In [None]:
import pandas as pd
import numpy as np
import re

In [None]:
df = pd.read_csv('raw_customer_sales_data.csv')
df.head(1)

In [None]:
# Getting overall idea of, What we have in our df.
df.info()

In [None]:
# Getting a statistical idea of Numeric columns in df
df.describe()

In [None]:
# Finding null value counts for each column
df.isna().sum()

# Handling NaN values in Numerical Columns

In [None]:
# df.loc[df['CustomerID'].isna()]

# Deleting records with no CustomerID because these records doesn't matter.
df = df.dropna(subset=['CustomerID'], ignore_index=True)



# Cleaning Age column standardizing and filling NaN values.

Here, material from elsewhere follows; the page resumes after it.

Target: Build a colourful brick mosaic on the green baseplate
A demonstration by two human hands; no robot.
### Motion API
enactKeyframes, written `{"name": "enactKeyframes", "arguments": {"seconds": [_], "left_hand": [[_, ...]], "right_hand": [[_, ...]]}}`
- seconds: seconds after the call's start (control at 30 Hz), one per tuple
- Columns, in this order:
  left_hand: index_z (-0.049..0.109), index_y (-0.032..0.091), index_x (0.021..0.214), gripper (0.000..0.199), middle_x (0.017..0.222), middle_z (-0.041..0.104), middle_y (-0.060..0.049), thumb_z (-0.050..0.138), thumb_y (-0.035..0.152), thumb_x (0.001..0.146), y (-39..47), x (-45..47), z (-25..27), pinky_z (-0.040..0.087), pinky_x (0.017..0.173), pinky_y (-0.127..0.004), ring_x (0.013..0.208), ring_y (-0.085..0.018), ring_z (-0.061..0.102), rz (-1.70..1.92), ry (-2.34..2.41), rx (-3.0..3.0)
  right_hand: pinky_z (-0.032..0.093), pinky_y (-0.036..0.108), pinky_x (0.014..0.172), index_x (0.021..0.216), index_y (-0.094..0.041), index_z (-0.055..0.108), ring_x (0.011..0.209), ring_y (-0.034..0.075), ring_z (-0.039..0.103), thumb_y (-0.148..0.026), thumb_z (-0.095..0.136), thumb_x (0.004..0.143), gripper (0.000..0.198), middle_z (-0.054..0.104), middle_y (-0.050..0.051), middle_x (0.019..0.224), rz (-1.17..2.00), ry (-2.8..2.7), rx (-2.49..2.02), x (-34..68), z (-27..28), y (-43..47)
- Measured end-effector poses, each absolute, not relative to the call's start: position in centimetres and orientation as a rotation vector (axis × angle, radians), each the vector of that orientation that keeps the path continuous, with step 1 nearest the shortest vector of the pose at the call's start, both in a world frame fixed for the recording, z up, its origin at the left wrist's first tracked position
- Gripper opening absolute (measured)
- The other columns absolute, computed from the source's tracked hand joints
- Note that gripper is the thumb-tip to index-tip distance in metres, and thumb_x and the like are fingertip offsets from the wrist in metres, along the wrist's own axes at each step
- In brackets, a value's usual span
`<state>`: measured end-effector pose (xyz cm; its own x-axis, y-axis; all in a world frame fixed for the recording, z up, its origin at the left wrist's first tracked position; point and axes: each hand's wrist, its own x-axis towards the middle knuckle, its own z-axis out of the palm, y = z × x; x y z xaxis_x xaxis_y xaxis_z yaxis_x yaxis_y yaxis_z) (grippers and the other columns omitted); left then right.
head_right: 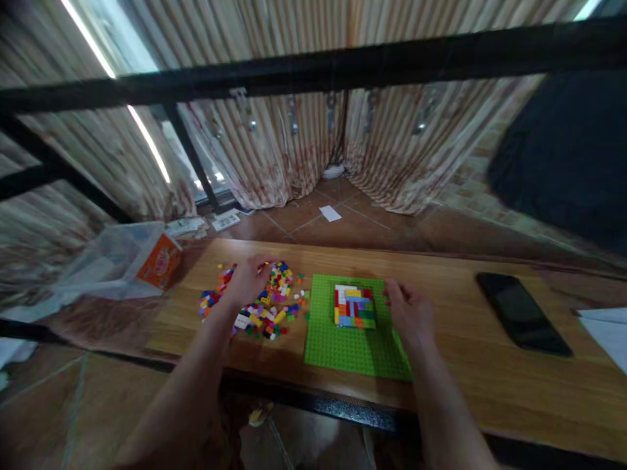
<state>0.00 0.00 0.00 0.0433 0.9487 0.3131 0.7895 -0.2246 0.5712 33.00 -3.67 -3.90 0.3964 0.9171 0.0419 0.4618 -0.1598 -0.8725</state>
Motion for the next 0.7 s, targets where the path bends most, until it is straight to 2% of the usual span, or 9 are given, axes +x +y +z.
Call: {"name": "enactKeyframes", "arguments": {"seconds": [0.1, 0.2, 0.4, 0.5, 0.7], "left_hand": [[0.068, 0.014, 0.074, 0.022, 0.071, 0.065, -0.002, 0.047, 0.020, 0.077, -0.7, -4.4, 0.7, 0.042, 0.065, -0.023, 0.069, -0.014, 0.056, 0.659, 1.737, 2.028], [0.068, 0.013, 0.071, 0.017, 0.061, 0.060, 0.002, 0.053, 0.021, 0.071, -1.8, -7.5, 1.4, 0.038, 0.056, -0.021, 0.060, -0.012, 0.051, 0.470, 1.629, 1.930], [0.068, 0.015, 0.072, 0.014, 0.065, 0.064, 0.002, 0.060, 0.018, 0.060, -3.9, -9.5, 2.2, 0.040, 0.058, -0.021, 0.062, -0.012, 0.055, 0.370, 1.528, 1.840], [0.071, 0.016, 0.077, 0.022, 0.067, 0.065, 0.002, 0.060, 0.013, 0.057, -4.6, -9.7, 2.2, 0.040, 0.057, -0.020, 0.063, -0.012, 0.056, 0.304, 1.572, 1.854], [0.074, 0.016, 0.084, 0.032, 0.072, 0.070, 0.000, 0.053, 0.010, 0.060, -5.1, -10.1, 1.4, 0.042, 0.058, -0.020, 0.066, -0.013, 0.060, 0.290, 1.710, 1.826]], "right_hand": [[0.040, 0.028, 0.053, 0.077, -0.015, 0.069, 0.054, 0.017, 0.055, -0.056, 0.052, 0.078, 0.045, 0.064, 0.005, 0.061, 0.586, -1.241, -1.816, 32.6, -3.4, -3.9], [0.041, 0.029, 0.054, 0.085, -0.015, 0.071, 0.058, 0.019, 0.058, -0.052, 0.052, 0.079, 0.042, 0.066, 0.006, 0.066, 0.507, -1.321, -1.831, 31.7, -2.8, -4.2], [0.045, 0.029, 0.060, 0.086, -0.016, 0.071, 0.067, 0.020, 0.062, -0.046, 0.053, 0.080, 0.035, 0.070, 0.006, 0.072, 0.465, -1.389, -1.712, 28.9, -2.3, -4.8], [0.048, 0.030, 0.065, 0.087, -0.018, 0.070, 0.072, 0.020, 0.064, -0.047, 0.053, 0.083, 0.034, 0.071, 0.005, 0.079, 0.506, -1.429, -1.621, 26.9, -2.6, -5.4], [0.050, 0.034, 0.080, 0.093, -0.023, 0.068, 0.088, 0.020, 0.064, -0.037, 0.051, 0.090, 0.022, 0.069, 0.004, 0.093, 0.570, -1.923, -1.225, 21.7, -3.2, -8.1]]}}
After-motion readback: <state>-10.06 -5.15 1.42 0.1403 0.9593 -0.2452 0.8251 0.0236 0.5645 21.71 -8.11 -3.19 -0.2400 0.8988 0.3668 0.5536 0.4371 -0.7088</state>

# Creating extract_age function.
def extract_age(age):
    age_num = re.findall('[0-9]+', str(age))
        return age_num[0]
    else:
        return age

# Extracting age from Age col.
df['Age'] = df['Age'].apply(lambda x: extract_age(x))

In [None]:
# Filling null age with Age col median.
df['Age'] = df['Age'].fillna(int(df['Age']
                                 .dropna()
                                 .astype('int64')
                                 .median()))
df['Age'].unique()

In [None]:
# Filling PurchaseAmount NaN values with median of PurchaseAmount because of outliers.
df['PurchaseAmount'] = df['PurchaseAmount'].fillna(df['PurchaseAmount'].median())

In [None]:
# Filling FeedbackScore NaN values with mode of FeedbackScore because it's categorical.
df['FeedbackScore'] = df['FeedbackScore'].fillna(df['FeedbackScore'].mode()[0])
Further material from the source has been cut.